AIM OF THE EXERCISE: Without the images, write out the whole listing exactly.

PROVIDED DATA: Begin

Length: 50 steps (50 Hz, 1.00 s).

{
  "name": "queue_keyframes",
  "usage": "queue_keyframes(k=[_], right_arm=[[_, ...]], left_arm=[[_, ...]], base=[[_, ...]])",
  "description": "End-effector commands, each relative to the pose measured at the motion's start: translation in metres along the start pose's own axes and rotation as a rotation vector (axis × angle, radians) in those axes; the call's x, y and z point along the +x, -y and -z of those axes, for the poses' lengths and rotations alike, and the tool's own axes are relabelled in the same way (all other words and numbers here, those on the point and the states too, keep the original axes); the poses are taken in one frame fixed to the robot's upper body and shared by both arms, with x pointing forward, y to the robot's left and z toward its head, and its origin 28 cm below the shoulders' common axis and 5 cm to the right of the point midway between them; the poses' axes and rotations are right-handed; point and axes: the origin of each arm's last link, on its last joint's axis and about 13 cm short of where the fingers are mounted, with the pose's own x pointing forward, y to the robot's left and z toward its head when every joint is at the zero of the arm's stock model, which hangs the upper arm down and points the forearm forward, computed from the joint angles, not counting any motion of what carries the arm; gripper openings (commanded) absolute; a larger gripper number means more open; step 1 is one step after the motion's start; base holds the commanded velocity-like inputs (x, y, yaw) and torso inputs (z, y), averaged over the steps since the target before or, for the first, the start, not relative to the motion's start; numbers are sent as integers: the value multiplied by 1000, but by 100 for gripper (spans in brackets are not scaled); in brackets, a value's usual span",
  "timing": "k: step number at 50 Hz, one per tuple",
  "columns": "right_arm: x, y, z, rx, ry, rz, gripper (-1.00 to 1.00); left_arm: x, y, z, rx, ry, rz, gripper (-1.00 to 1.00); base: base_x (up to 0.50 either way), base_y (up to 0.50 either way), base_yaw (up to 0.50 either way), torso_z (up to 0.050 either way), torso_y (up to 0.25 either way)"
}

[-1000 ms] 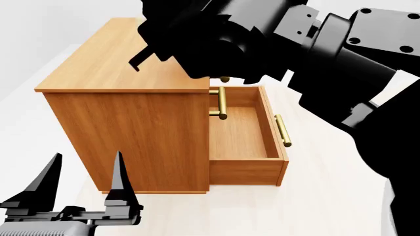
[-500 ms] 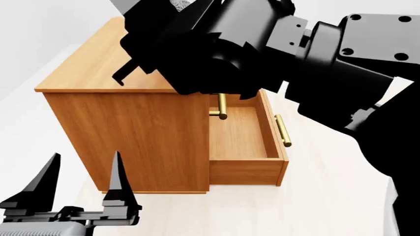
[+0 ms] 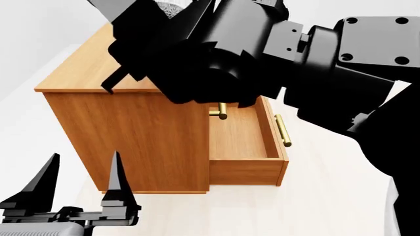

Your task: Put the bowl on top of the cabinet.

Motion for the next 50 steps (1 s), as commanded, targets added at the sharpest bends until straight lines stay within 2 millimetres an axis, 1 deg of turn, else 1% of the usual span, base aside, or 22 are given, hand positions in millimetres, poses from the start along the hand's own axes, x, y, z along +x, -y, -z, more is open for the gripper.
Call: queue_keyframes(k=[1,16,33,34,50], right_arm=[[-2,-1,-2,-25,17,3,-100],[-9,-6,-7,-24,32,-25,-100],[-6,-4,-6,-30,25,-1,-100],[-6,-4,-5,-34,25,3,100],[-7,-3,-7,-38,30,6,100]], left_arm=[[0,0,-1,-1,0,1,100],[0,0,-1,-4,1,1,100],[0,0,-1,-6,2,2,100],[0,0,-1,-5,2,2,100],[-1,1,-1,-8,1,5,100]], base=[[0,0,0,0,0],[0,0,0,0,1],[0,0,0,0,0],[0,0,0,0,0],[0,0,0,0,0]])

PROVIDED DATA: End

RESPONSE BELOW:
Length: 50 steps (50 Hz, 1.00 s).

{
  "name": "queue_keyframes",
  "usage": "queue_keyframes(k=[_], right_arm=[[_, ...]], left_arm=[[_, ...]], base=[[_, ...]])",
  "description": "End-effector commands, each relative to the pose measured at the motion's start: translation in metres along the start pose's own axes and rotation as a rotation vector (axis × angle, radians) in those axes; the call's x, y and z point along the +x, -y and -z of those axes, for the poses' lengths and rotations alike, and the tool's own axes are relabelled in the same way (all other words and numbers here, those on the point and the states too, keep the original axes); the poses are taken in one frame fixed to the robot's upper body and shared by both arms, with x pointing forward, y to the robot's left and z toward its head, and its origin 28 cm below the shoulders' common axis and 5 cm to the right of the point midway between them; the poses' axes and rotations are right-handed; point and axes: the origin of each arm's last link, on its last joint's axis and about 13 cm short of where the fingers are mounted, with the pose's own x pointing forward, y to the robot's left and z toward its head when every joint is at the zero of the arm's stock model, which hangs the upper arm down and points the forearm forward, computed from the joint angles, not counting any motion of what carries the arm; gripper openings (commanded) absolute; a larger gripper number means more open; step 1 is one step after the motion's start; base holds the commanded velocity-like inputs (x, y, yaw) and torso inputs (z, y), averaged over the steps since the target before or, for the first, the start, not relative to the motion's start; numbers are sent as integers: the value multiplied by 1000, but by 100 for gripper (spans in brackets are not scaled); in brackets, a value's usual span",
  "timing": "k: step number at 50 Hz, one per tuple",
  "columns": "right_arm: x, y, z, rx, ry, rz, gripper (-1.00 to 1.00); left_arm: x, y, z, rx, ry, rz, gripper (-1.00 to 1.00); base: base_x (up to 0.50 either way), base_y (up to 0.50 either way), base_yaw (up to 0.50 either way), torso_z (up to 0.050 either way), torso_y (up to 0.25 either way)"
}

[-1000 ms] 
[-500 ms] 
[+0 ms] 

Your task: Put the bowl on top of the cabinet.

Motion for the next 50 steps (1 s), as commanded, targets added at the sharpest bends until straight lines stay within 2 millimetres an axis, 1 deg of turn, else 1% of the usual span, base aside, or 22 are given, hand positions in millimetres, poses from the start along the hand's own axes, x, y, z along +x, -y, -z, more is open for the gripper.
Call: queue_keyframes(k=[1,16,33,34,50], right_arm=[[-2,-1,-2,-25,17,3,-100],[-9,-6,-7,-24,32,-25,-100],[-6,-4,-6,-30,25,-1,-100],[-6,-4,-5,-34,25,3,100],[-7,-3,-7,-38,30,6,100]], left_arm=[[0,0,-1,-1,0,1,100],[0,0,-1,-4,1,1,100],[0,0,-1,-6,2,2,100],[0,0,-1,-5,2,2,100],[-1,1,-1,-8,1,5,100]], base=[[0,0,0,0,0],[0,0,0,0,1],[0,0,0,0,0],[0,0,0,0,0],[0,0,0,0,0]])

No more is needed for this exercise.